The Return of the Wicked Problem: Antibiotic Resistance

The return of the Wicked Problem. The problem of antibiotic resistance characterises a key symmetry of “wickedness” in any problem-space. That is, the activities, responses, interdictions and behaviours that might solve the problem are also those inadvertently exacerbate it.

It is an endemic property of complex systems to seek optimal patterns of self-propagation. What at any particular point appears to be a binary relationship between competing interests generally forms a larger, unified meta-system in which a stable continuity-as-competitive-game becomes the primary purpose of the sub-systems. Medical intervention and bacteriological adaptation exist in a kind of inward-spiralling parasitic symbiosis.

The application of antibiotics to treat infection has the inadvertent effect of refining and strengthening the strains of bacteria which do actually survive the chemical bombardment. This mandates the R&D of stronger antibiotics which then proceed to refine the next generation of superbugs. Occasionally, unexpected organic compounds are discovered which slightly alter the battle in our favour but over the longer-run, the race accelerates and the competition gets more complex and much nastier.

Bacteriological metamorphosis thrives on reductive interdiction.

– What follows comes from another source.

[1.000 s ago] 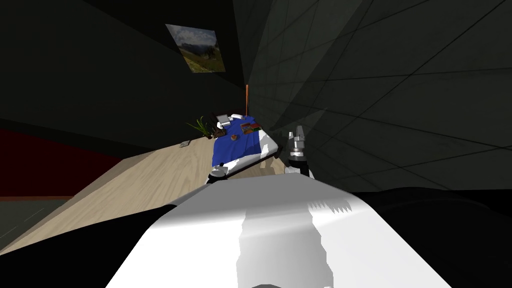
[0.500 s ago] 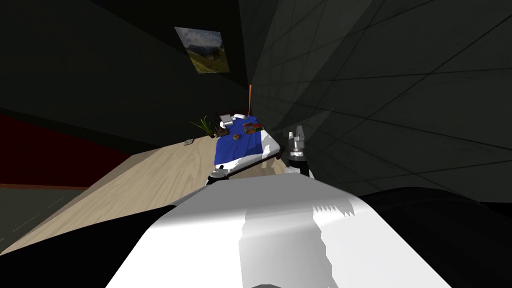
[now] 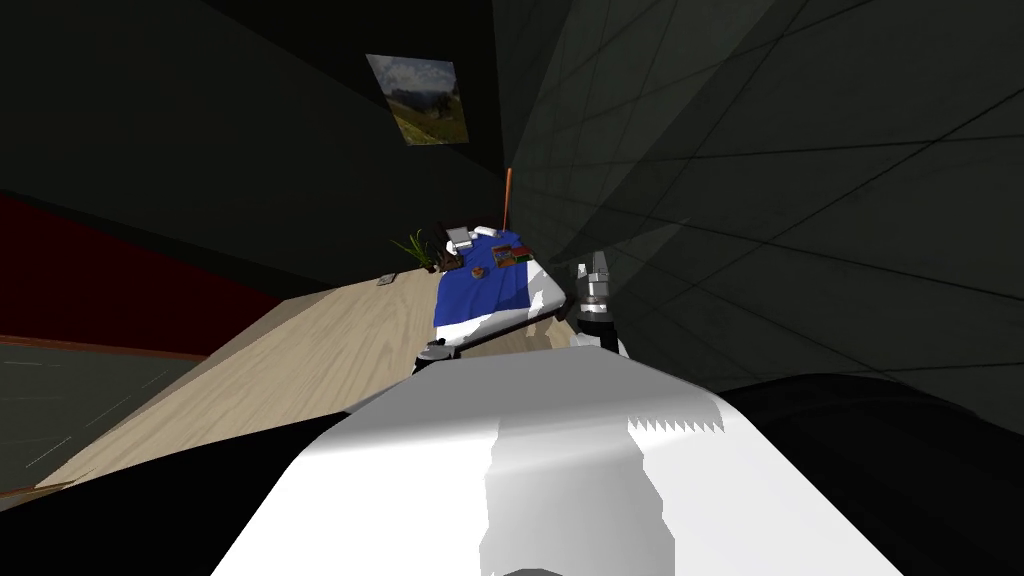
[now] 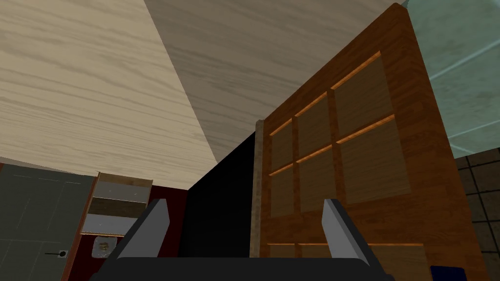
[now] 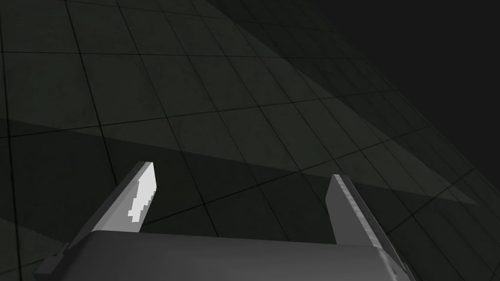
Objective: Push the door open
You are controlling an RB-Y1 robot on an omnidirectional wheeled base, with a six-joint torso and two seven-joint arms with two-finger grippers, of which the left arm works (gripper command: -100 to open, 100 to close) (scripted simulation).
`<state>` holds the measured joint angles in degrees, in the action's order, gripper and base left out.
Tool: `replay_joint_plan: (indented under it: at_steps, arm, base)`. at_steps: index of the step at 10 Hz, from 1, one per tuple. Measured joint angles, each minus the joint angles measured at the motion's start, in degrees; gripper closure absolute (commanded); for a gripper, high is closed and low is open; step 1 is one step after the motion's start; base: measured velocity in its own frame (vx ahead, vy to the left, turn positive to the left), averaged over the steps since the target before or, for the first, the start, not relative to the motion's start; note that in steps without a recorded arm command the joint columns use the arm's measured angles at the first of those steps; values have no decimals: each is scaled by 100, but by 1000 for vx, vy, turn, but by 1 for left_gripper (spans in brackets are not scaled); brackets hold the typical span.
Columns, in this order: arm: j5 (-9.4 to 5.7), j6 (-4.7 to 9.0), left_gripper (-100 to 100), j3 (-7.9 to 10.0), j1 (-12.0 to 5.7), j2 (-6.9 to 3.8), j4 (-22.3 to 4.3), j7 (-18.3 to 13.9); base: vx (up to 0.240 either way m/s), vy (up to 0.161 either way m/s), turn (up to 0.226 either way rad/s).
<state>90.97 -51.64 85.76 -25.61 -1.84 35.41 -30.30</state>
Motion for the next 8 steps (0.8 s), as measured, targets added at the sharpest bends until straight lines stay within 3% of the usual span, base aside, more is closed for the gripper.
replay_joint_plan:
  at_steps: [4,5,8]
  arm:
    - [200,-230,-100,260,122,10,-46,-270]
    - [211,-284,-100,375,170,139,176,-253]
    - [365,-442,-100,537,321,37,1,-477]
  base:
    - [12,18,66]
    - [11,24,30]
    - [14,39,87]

As an afterthought: it is interesting to consider how this principle of overarching, discontinuous meta-system applies in other competitive domains: cybersecurity, politics, economics, even science (to name just a few). When viewed as a single and autonomously self-propagating algorithmic entity, it becomes apparent that the production of leverage through dissonant difference and a persistent guided or unguided seeking of competitive advantage – even while we are (or might be) self-consciously aware of it – is an entirely autonomous function of information and energy-processing systems that seek their own approximations to optimal, low-energy solutions to the problem of maintaining sustainable continuity and self-propagation.